Two celebrated advocates for accessible HIV/AIDS treatment in South Africa visited Macalester on Tuesday, Sept. 25 to discuss their work.
Vuyiseka Dubula and Mandla Majola both partner with Acacia Global, a nonprofit that works to support NGOs in South Africa on issues of social justice and cross-cultural understanding. The organization’s Executive Director Kevin Winge introduced Dubula and Majola, who were in town for an organization fundraising event in Minneapolis on Wednesday night.
“They get up every morning in conditions that none of us have to experience, facing issues that are almost unimaginable for most of us here,” Winge said.
Dubula served for eight years as the General Secretary for the Treatment Action Campaign (TAC), a widely praised group in South Africa dedicated to pushing for access to care for HIV and AIDS.

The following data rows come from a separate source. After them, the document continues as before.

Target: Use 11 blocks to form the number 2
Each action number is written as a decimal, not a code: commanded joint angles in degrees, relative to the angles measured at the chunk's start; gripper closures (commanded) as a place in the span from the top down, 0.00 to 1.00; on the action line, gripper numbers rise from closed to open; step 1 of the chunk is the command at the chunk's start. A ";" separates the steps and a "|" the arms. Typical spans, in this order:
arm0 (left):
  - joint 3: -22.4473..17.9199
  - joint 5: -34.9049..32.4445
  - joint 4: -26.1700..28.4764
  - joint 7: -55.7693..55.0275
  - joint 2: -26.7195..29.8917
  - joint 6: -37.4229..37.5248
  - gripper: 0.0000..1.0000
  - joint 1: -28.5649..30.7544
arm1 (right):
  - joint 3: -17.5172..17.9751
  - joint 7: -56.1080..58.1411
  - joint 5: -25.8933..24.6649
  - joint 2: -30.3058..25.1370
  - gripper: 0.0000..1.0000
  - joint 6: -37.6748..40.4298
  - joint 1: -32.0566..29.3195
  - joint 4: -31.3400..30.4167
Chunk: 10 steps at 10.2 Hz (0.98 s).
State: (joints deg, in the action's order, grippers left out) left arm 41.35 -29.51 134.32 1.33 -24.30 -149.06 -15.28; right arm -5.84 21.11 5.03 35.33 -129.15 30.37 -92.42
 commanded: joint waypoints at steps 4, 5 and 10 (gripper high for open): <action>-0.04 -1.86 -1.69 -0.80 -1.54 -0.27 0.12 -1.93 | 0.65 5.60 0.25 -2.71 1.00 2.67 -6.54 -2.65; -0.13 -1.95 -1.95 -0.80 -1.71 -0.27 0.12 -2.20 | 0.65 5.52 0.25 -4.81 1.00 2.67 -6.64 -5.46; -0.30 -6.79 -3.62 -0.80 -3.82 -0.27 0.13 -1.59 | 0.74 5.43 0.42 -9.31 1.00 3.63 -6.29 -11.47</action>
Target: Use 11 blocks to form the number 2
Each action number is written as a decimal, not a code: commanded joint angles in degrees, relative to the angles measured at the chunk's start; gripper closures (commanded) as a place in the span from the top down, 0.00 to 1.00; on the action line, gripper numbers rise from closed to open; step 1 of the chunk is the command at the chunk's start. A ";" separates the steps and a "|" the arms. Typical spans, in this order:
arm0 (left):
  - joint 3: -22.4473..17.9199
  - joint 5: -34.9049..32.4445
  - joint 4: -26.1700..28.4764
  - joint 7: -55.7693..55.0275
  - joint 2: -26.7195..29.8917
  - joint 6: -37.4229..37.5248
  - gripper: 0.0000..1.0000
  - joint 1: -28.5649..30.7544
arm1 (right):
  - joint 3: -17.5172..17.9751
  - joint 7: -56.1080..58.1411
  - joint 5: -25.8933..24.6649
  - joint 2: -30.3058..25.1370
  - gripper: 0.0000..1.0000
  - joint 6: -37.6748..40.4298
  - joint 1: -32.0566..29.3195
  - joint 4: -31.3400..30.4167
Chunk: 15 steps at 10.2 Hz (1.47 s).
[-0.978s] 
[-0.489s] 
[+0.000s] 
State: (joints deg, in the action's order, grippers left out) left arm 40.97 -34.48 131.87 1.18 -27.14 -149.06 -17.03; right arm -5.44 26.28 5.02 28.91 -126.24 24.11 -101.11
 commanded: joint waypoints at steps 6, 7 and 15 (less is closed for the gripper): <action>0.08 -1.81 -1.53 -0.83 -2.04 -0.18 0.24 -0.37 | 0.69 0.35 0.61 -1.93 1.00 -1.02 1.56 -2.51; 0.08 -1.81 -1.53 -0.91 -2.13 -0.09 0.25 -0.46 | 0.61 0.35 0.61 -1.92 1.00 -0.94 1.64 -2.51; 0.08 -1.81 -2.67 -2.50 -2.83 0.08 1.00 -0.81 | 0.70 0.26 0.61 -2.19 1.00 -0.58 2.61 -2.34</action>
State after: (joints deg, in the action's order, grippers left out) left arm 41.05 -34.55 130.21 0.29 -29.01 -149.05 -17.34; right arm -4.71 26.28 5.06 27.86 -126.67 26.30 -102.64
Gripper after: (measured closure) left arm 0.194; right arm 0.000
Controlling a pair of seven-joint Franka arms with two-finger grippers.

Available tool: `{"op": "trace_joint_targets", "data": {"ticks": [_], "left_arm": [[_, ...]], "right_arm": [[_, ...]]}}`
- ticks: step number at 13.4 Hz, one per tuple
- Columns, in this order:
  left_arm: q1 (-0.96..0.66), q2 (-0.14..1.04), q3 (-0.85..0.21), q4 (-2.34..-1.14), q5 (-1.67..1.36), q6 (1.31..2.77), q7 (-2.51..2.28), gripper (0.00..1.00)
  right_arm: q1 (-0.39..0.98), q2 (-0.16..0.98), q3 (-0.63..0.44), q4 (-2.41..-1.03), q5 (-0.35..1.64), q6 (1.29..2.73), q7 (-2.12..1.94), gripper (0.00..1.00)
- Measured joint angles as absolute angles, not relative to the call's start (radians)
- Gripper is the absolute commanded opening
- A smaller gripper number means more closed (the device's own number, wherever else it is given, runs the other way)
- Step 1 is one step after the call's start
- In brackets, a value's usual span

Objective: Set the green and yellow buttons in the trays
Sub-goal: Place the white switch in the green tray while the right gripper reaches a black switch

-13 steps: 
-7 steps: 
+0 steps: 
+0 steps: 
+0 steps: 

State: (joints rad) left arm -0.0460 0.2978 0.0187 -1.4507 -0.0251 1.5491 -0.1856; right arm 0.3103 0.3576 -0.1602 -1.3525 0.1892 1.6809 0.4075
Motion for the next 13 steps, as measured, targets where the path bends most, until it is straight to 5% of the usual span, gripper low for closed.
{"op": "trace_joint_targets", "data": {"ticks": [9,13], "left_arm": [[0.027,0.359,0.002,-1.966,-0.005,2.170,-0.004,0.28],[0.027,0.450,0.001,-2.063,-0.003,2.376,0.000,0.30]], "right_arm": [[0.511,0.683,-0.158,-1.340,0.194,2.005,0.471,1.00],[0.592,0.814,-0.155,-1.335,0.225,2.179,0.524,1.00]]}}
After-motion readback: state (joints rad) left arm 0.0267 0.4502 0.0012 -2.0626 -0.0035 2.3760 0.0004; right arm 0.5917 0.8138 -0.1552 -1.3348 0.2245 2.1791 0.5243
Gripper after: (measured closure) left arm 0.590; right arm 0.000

“TAC is really considered the model for organizing communities to fight HIV/AIDS,” Winge said.
After working with the TAC, Dubula founded her own nonprofit, the Activist Centre for Education and Development, which focuses on providing leadership opportunities for community activists and women living with HIV.
Majola, who recently founded the non-profit Movement for Change and Social Justice, focuses on men’s health – specifically, men living with HIV – and on eliminating gender-based violence.
As activists in South Africa, both Dubula and Majola must contend with the country’s deep socioeconomic inequality.
Since the end of apartheid and the establishment of democracy, the West has largely regarded South Africa as an emerging economy and an economic leader of Africa. But debilitating racial and economic divides persist.
“We were sold a half-baked cake,” Dubula said, referring to the incomplete reforms in South Africa’s democratic government. “We are the ones who need to make sure it will be fully baked.”
Dubula’s activism is deeply rooted in her personal struggles with the flawed South African health care system. When she was diagnosed with advanced HIV in 2001, she was told that she wouldn’t be able to receive care because of her inability to pay for medication, which was far more expensive in South Africa at the time than it was elsewhere.
“I have seen my grave,” Dubula said. “I never knew I would be alive today.”
Her activism, as well as Majola’s, is also influenced by her experience with gender inequality in the country.
As the leader of the TAC, Dubula was paid far less than her male counterparts. Now, she works to empower female community leaders in South Africa by creating spaces for them and working for better childcare, maternity leave, and breastfeeding policies.
Majola pointed out that the most recognized leaders in South Africa’s history have been men, despite the activism of women throughout the country’s history.
“Men assume leadership without thinking twice,” Majola said. “It’s our entitlement.”
These gender roles, he said, are learned from parents at a young age and often fueled by gender-based violence in the home. Both activists are concerned with changing this learned culture of violence.
“We see our mothers beaten by our fathers and we think that’s fine,” Majola said.
Exposure to gender violence as a child, he added, is a strong predictor for future abuse.
Violence against women is disturbingly common in South Africa, as it is globally. A 2013 study reported that as much as 59% of women in South Africa have experienced domestic violence at some point in their lives. Dubala said that gender-based violence is not only learned by men, but the patterns are often internalized by women. She recalled her experience witnessing abuse in her childhood home.
“I expected that love involved violence, and when your partner is not violent to you, you are not loved enough,” she said.
Gender stereotypes and violence not only cause physical and psychological harm to victims, but also contribute to the spread of HIV in the country. According to Dubula, a number of girls and women contract HIV through unsafe or violent first sexual encounters.
Once infected with HIV, however, women are more likely to seek treatment than men. Because of the stigma surrounding the illness men often die from the disease without ever being tested for it.
“Men in South Africa are very reluctant to take responsibility for everything, starting with their health,” Majola said. “You see it with HIV.”
Both activists and the groups they’ve worked with have seen success in recent years. The TAC’s lobbying and involvement in court cases, for instance, has helped South Africans have access to HIV medication and medication that prevents mother-to-child transmission of the disease.
However, both stressed the importance of the work still left to do in South Africa and around the world. Deep inequalities exist in the United States as well, Dubula pointed out, speaking of the sprawling homeless camp at Hiawatha Avenue in Minneapolis.
Dubula and Majola plan to continue working to empower communities to pressure the government for health care and human rights.
“The issue is to ensure that after we’re gone,” Majola said, “we leave a better world for our children.”